Compensazioni fiscali e reato penale: cosa dice la Cassazione sull’uso dei crediti non spettanti

La sentenza n. 30773/2025, ha chiarito che per il reato di indebita compensazione non serve la produzione materiale dei modelli F24. È sufficiente qualunque prova che dimostri l’uso di crediti fiscali inesistenti o non spettanti

La Corte di Cassazione, con la recente sentenza n. 30773 del 15 settembre 2025, è tornata a occuparsi del reato di indebita compensazione, ribadendo un principio tanto semplice quanto incisivo: per condannare chi utilizza crediti fiscali non spettanti non serve neppure avere in giudizio i modelli F24, cioè i moduli attraverso cui si effettua la compensazione.

La vicenda nasce dal ricorso di un imprenditore condannato perché aveva compensato imposte e contributi utilizzando crediti d’imposta che, secondo l’accertamento dell’Amministrazione, non gli erano dovuti. La difesa aveva puntato su un argomento apparentemente forte: se mancano i modelli F24, come si può dire che la compensazione indebita sia davvero avvenuta?

La risposta della Suprema Corte è stata netta. Il reato si perfeziona nel momento in cui il contribuente “utilizza” un credito inesistente per abbattere il proprio debito fiscale. Ma la prova di questo utilizzo non deve necessariamente passare per l’esibizione materiale degli F24 in giudizio. Può ben derivare da altri elementi: i risultati di una verifica fiscale, la documentazione acquisita dall’Agenzia delle Entrate, perfino le dichiarazioni di chi ha seguito la contabilità. In altri termini, la forma cede il passo alla sostanza.

Il messaggio che emerge è chiaro: non ci si può difendere appellandosi alla mancanza di un documento se la sostanza dei fatti dimostra che la compensazione indebita c’è stata. La Cassazione ha così confermato l’orientamento già espresso in precedenza, sottolineando che la difesa deve puntare non tanto sui cavilli formali, quanto sulla dimostrazione della legittimità del credito utilizzato.

La sentenza ha quindi dichiarato inammissibile il ricorso, confermando la condanna e condannando l’imputato al pagamento delle spese processuali e della sanzione pecuniaria alla Cassa delle Ammende.

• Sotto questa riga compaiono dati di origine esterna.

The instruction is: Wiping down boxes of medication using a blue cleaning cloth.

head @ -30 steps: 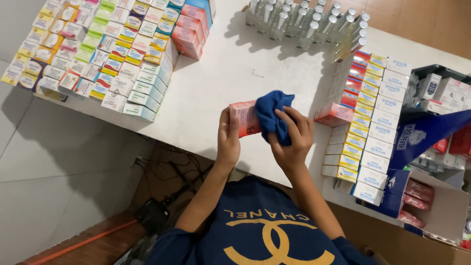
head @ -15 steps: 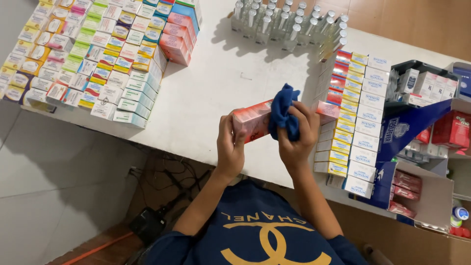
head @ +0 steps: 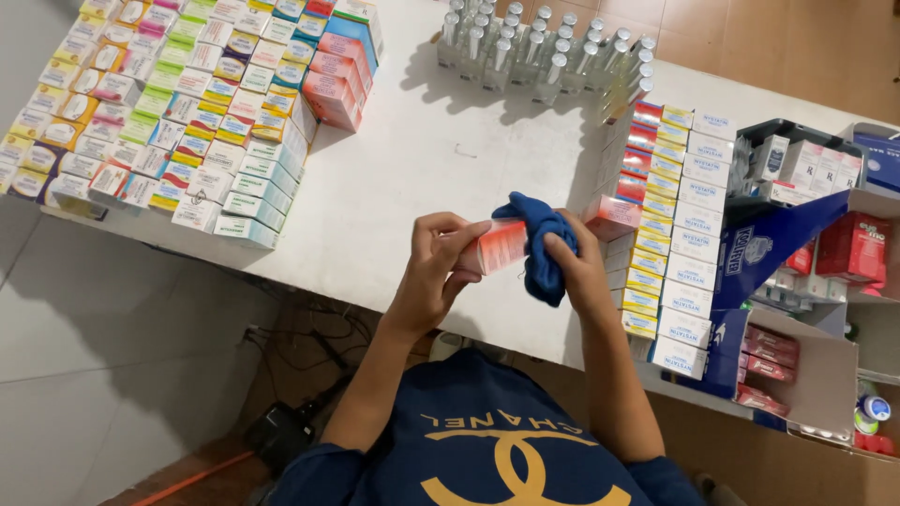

Per gli operatori economici e i consulenti fiscali, il messaggio è evidente: occorre la massima attenzione nell’utilizzo dei crediti d’imposta, perché la linea di confine tra un errore contabile e un reato penale può essere sottile. E, come ricorda questa decisione, quando il credito non è effettivamente spettante, nessun formalismo documentale potrà servire da scudo.